Marathon Training For Holding On To The Goal Marathon Pace
Marathon Training is necessary. You must do proper training if you want to hold on to this particular training. Initially, holding on to the pace may seem to be a little difficult and also a little crazy. But after some time, it will be nothing like that. This training is both a mental as well as a physical battle.
When training, most of the runners start thinking that there is no way that they can continue training at this particular pace. Some confident beginners tend to get extremely stressed when trying to do so. During a long walk, there is nothing that most of the runners think. They will think only of themselves. But if you have a target of reaching out to your goals and pushing your limits, then you will undoubtedly be able to overcome this fear.
Marathon Training Might Lead To Accumulative Fatigue
The first and essential thing that you will have to remember here is that it is not possible to run individually in a vacuum. There is a lot of stress and tiredness that might occur from the earlier workouts. This might have an impact on the work out of that particular day. It is this accumulation of stress and tiredness that results in this accumulative fatigue. Accumulative fatigue is a critical element of this training. Therefore it is not at all a bad thing to do.
This accumulative fatigue also helps you to practice running even when you have shallow glycogen levels. This time you are also forced to run with fatigued legs. You might start fresh and feel that you are not tired. But the fact is that you might still have some accumulative stress that might occur from your previous workouts.
There Might Also Be Certain Glycogen Stores In the Body
When you are training for the Marathon, it tends to deplete your levels of glycogen to a great extent.

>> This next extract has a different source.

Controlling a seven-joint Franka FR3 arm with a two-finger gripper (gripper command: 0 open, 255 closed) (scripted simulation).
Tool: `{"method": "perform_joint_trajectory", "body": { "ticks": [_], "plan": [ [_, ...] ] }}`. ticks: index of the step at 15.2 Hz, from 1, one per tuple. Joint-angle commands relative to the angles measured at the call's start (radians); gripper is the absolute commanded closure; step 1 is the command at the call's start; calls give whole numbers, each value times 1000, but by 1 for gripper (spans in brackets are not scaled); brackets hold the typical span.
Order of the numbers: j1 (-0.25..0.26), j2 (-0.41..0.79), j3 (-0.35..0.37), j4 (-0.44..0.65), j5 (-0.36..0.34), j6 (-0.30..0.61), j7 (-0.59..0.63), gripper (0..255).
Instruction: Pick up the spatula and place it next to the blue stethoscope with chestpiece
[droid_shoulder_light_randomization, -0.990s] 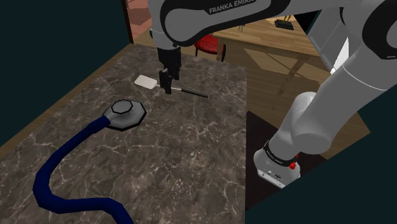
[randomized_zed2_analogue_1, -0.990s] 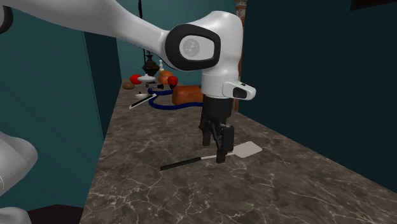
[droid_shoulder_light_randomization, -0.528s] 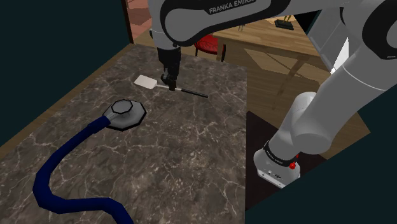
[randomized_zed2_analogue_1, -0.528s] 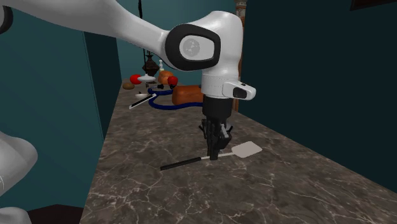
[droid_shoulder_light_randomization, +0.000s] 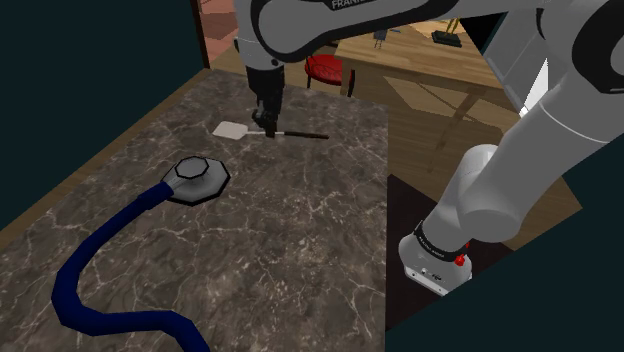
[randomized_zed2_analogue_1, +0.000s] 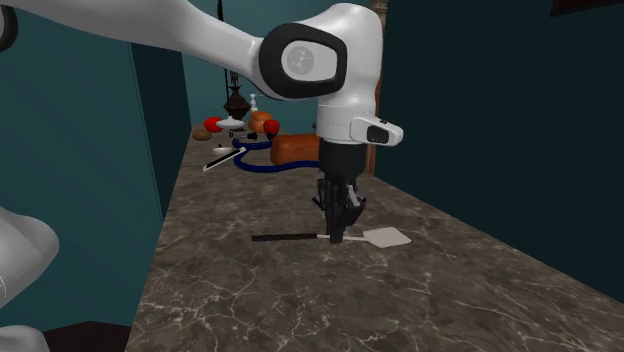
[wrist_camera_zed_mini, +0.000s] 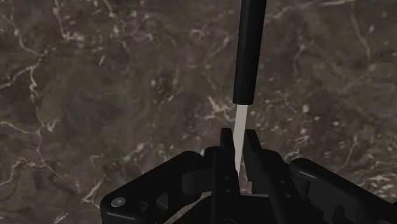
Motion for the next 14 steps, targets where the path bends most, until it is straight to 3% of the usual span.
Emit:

This means that you will not be able to start with full energy immediately. You will bear the effects of running with shallow levels of glycogen. If your body is low in the level of carbohydrates, then it will try to use the fat in your body for the source of fuel. This is good because this way, you will be able to use the fat as a leading source of fuel in the body. However, as far as the level of performance is concerned, it will certainly lower down the performance level to a great extent. There will be as much as a 15% reduction in the level of performance.
The important thing is that it is essential to hold on to the performance level and so training regularly is critical. You will have to ensure that you train yourself daily if you want to perform your best in Marathon.